Weight-at-age \(w_a\) is \[w_a = W_{\infty}(1 - \exp[K\{a-a_0\}])^b.\]

The recruits per spawner at the origin of the stock-recruit relationship \(\alpha\) is \[\alpha = \dfrac{4h}{(1-h)\phi_0}, \] or \[\alpha = \dfrac{(5h)^{1.25}}{\phi_0},\] for a Beverton-Holt and Ricker stock-recruit relationship, respectively.
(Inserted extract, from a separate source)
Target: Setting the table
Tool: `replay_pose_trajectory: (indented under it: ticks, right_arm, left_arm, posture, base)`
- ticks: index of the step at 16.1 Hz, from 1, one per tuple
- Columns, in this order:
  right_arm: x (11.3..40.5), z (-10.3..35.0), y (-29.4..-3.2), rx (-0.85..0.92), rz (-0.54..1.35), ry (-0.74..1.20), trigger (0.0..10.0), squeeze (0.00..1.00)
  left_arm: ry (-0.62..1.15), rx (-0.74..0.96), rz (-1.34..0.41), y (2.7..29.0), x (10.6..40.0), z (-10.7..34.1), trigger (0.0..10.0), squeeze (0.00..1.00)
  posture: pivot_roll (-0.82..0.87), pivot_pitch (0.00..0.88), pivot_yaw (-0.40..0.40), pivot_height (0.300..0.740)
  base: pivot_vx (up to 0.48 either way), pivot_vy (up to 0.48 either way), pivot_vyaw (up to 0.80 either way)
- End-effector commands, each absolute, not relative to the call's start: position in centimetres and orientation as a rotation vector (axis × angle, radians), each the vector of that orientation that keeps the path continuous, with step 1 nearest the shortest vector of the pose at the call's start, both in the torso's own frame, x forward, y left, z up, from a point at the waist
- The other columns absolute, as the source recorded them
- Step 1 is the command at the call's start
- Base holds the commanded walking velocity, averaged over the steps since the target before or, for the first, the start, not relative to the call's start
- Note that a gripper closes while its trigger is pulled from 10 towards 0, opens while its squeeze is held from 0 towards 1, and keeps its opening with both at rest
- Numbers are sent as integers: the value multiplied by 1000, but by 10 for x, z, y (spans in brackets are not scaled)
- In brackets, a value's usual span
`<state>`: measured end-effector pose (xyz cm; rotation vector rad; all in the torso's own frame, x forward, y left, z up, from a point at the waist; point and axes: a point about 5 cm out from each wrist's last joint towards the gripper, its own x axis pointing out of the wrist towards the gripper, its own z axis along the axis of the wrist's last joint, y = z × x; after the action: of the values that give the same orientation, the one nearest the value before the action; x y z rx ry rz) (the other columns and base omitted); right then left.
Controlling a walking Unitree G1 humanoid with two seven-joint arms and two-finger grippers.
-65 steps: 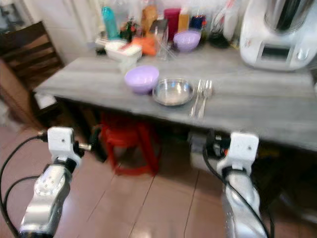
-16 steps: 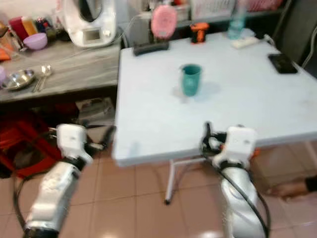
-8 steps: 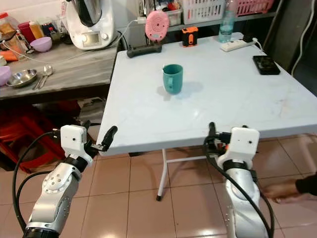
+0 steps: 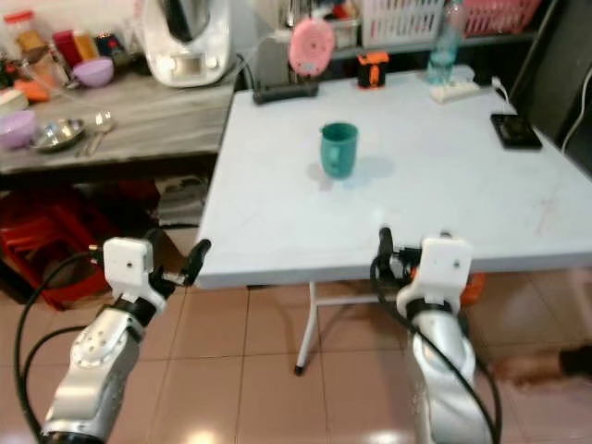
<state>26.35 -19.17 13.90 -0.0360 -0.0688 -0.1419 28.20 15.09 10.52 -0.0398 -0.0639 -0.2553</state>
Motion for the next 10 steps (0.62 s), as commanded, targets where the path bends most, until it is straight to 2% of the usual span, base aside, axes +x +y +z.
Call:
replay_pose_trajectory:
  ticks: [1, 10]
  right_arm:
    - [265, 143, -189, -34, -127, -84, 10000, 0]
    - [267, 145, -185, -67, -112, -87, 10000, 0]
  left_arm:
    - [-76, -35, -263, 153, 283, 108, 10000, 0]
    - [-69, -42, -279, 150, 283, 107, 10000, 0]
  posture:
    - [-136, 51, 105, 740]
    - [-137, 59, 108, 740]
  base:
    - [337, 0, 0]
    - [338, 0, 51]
Unfished recruits-per-spawner \(\phi_0\) is \[\phi_0 = \sum_a l_a f_a.\]

A normal distribution is assumed for the prior (a penalty to the likelihood) with the mean (\(\mu_r\)) and standard deviation (\(\sigma_r\)) calculated from the values of \(r\) calculated using the above procedure:

\[L^r = - 0.5\left(\dfrac{\hat{r} - \mu_r}{\sigma_r}\right)^2,\]

### References

Fletcher, R.I. 1978. On the restructuring of the Pella-Tomlinson system. Fishery Bulletin 76:515-521.

Meyer, R., and Millar, R.B. 1999. BUGS in Bayesian stock assessments. Canadian Journal of Fisheries and Aquatic Science 56:1078-1086.

Stanley, R.D., M. McAllister, P. Starr and N. Olsen. 2009. Stock assessment for bocaccio (Sebastes paucispinis) in British Columbia waters. DFO Can. Sci. Advis. Sec. Res. Doc. 2009/055. xiv + 200 p.